テクニック頼りにすると、一方通行になるよ”
凌は画面を閉じてから、改めて結衣の様子を思い返した。
彼女はいつも感謝の言葉をくれるけど、それを返そうとする度合いのほうが大きくなっているような気もする。
それはもしかすると、自分の接し方に問題があるのかもしれない。
「対等でいたいって気持ち、わかってあげなきゃな」
小さくつぶやいた瞬間、結衣が休憩室に入ってきた。
「おつかれさま。
今日すごく忙しかったね。
あ、そうだ…今度のシフト終わったあと、みんなでご飯行こうって計画してるんだけど来る?」
彼女は髪を結い直しながら、ふわりとした笑顔で誘ってくる。
凌は一瞬「個人的に二人で…」と言いかけるが、それはまだ早いと思い直し、素直にうなずいた。
「ぜひ行きます。
こういうの、あんまり経験ないから嬉しいです」
その返事を聞いて、結衣は何かほっとしたような表情を浮かべる。
「よかった。
星野くん、いつも気を使ってくれてるから、こっちも一緒に楽しめたらいいなって思ってたんだ」
言われてみれば、結衣の声にはほんのり安堵が混じっている。
凌はその微妙な変化を初めてはっきり感じとり、少しだけ胸が熱くなった。
一方で、今まで自分がやってきた“作戦”が、対等な関係を遠ざけていたのではないかという疑問が頭をよぎる。

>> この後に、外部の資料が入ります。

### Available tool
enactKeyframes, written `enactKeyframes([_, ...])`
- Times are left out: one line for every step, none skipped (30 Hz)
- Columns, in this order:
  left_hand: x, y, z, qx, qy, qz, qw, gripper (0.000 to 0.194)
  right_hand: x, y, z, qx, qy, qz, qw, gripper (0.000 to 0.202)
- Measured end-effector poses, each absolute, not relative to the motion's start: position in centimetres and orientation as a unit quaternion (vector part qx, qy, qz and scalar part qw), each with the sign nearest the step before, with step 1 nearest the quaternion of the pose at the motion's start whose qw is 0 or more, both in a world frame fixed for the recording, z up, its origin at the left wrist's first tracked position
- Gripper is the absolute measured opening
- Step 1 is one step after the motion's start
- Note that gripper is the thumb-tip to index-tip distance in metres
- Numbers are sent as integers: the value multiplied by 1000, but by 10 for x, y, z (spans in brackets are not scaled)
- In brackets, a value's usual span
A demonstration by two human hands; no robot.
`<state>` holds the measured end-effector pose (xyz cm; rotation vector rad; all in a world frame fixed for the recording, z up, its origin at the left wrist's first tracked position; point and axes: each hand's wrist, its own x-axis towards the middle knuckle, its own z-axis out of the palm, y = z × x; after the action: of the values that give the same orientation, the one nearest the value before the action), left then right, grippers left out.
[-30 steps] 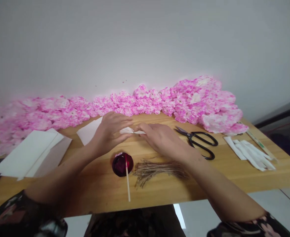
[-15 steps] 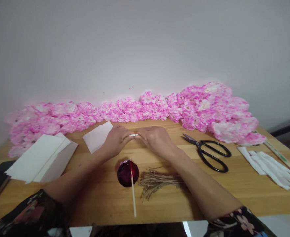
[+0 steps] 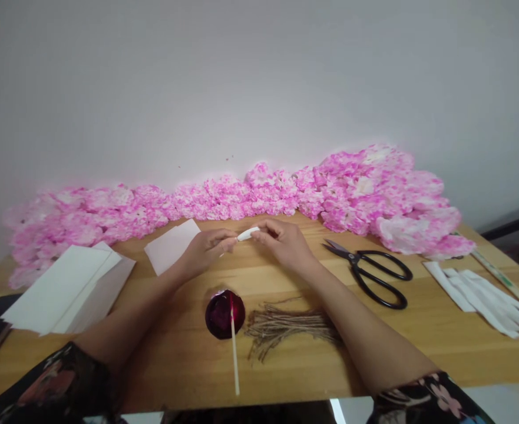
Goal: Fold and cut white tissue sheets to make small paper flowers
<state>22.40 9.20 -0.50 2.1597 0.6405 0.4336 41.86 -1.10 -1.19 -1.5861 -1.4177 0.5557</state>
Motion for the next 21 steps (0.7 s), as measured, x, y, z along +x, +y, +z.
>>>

「好意の返報性って、ただのテクニックとして使うんじゃなくて、ちゃんと相手と同じ目線で与え合うことが大切なのかも」
ささやかながら、そんな気づきがふと生まれていた。
バイト終わり、カフェのドアを出ると涼しい夜風が頬を撫でる。
いつもは見慣れない街の灯りが、少しだけ綺麗に見えるような気がした。
凌はスマホを取り出して彩花に短いメッセージを送る。
“ありがとう。
もうちょい肩の力を抜いてみるよ。
そっちこそ、ちゃんとご飯食べてる?”
返事はまだ来ないが、彼女なら呆れ半分で応援してくれているだろう。
お気に入りのヘッドホンを首にかけ、明日のシフトも頑張ろうと心に決める。
今はまだ答えを出せないけれど、好意の返報性をどう扱うべきか、ようやく自分の中で問いを立てはじめたところだ。
このまま少しずつでも結衣に近づけたらいい。
そう願いながら、凌は夜の街を歩き出した。